[Stored records]
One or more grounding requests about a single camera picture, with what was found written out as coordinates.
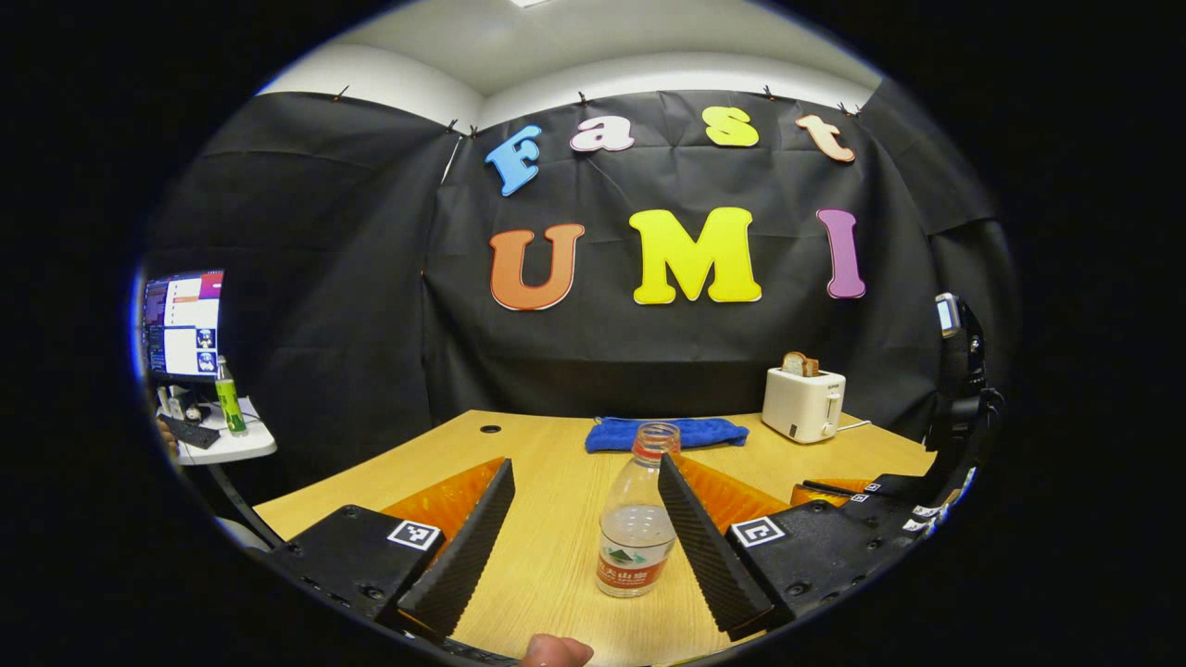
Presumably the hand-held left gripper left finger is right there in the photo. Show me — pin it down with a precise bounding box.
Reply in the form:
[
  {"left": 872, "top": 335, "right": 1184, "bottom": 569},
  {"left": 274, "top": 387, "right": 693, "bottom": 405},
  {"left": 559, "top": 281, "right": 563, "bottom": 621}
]
[{"left": 269, "top": 457, "right": 517, "bottom": 642}]

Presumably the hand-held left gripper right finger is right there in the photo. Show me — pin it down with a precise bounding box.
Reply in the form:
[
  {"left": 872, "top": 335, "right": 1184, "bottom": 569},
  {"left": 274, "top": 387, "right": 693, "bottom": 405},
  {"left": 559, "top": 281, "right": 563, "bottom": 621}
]
[{"left": 658, "top": 452, "right": 907, "bottom": 642}]

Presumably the clear plastic water bottle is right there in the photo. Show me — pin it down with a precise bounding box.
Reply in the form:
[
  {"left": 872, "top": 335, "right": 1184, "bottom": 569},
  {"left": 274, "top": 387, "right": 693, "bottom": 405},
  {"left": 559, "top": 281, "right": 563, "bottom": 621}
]
[{"left": 596, "top": 422, "right": 682, "bottom": 598}]

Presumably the green bottle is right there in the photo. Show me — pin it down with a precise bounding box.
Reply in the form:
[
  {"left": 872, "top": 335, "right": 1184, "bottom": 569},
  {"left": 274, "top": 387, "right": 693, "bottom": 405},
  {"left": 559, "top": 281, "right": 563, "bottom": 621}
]
[{"left": 215, "top": 357, "right": 249, "bottom": 436}]

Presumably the white toaster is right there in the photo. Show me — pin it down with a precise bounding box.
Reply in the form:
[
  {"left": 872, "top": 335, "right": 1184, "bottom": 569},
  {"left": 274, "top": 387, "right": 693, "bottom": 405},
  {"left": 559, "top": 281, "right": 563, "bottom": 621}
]
[{"left": 762, "top": 367, "right": 847, "bottom": 445}]

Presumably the blue towel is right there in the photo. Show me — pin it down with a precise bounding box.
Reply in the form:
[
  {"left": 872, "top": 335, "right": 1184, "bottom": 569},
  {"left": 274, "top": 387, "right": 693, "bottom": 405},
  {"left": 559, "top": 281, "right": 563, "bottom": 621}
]
[{"left": 585, "top": 417, "right": 751, "bottom": 455}]

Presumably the white side table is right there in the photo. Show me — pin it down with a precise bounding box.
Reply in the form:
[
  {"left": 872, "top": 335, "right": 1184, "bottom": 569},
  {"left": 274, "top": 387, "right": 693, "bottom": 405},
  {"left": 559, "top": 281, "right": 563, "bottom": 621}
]
[{"left": 171, "top": 398, "right": 288, "bottom": 547}]

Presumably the black backdrop cloth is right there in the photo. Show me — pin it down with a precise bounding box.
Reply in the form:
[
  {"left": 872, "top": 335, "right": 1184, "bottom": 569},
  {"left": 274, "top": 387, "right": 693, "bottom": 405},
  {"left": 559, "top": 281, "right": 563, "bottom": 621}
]
[{"left": 139, "top": 79, "right": 1020, "bottom": 506}]

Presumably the black keyboard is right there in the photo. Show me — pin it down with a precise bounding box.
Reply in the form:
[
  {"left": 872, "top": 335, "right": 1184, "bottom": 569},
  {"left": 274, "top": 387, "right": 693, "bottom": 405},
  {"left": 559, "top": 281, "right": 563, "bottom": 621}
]
[{"left": 159, "top": 415, "right": 221, "bottom": 450}]

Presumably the computer monitor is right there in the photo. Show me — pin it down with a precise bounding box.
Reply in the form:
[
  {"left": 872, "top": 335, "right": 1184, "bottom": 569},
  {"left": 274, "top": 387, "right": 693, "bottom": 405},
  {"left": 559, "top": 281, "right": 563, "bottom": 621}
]
[{"left": 142, "top": 270, "right": 225, "bottom": 383}]

→ Activity
If the word "black" appears in a line above, copy that line.

→ Solution for this problem
Presumably the black backdrop cloth is right there in the photo. Show me — pin it down with a precise bounding box.
Presumably the black keyboard is right there in the photo. Show me — pin it down with a precise bounding box.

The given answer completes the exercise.